◆ Your goal ◆
Your reply should consist of one number: how many lines below contain "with".
Content starts
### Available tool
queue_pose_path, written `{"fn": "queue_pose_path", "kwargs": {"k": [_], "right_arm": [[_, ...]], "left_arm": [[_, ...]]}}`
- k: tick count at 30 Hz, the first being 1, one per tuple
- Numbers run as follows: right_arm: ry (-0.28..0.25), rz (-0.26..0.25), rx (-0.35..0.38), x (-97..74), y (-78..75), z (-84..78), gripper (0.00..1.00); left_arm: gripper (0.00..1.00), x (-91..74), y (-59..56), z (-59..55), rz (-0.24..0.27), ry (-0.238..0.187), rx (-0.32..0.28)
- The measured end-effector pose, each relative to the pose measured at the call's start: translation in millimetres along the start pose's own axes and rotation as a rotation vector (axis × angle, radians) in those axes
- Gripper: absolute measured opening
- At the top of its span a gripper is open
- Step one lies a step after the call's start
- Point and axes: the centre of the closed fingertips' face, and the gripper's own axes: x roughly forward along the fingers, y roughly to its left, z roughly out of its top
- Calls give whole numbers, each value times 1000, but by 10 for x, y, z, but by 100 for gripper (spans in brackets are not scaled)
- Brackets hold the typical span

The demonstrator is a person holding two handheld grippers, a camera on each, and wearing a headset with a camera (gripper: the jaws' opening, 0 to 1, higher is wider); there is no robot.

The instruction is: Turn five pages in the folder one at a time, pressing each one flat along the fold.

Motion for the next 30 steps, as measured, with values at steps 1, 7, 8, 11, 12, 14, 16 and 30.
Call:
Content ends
◆ Response to this exercise ◆
2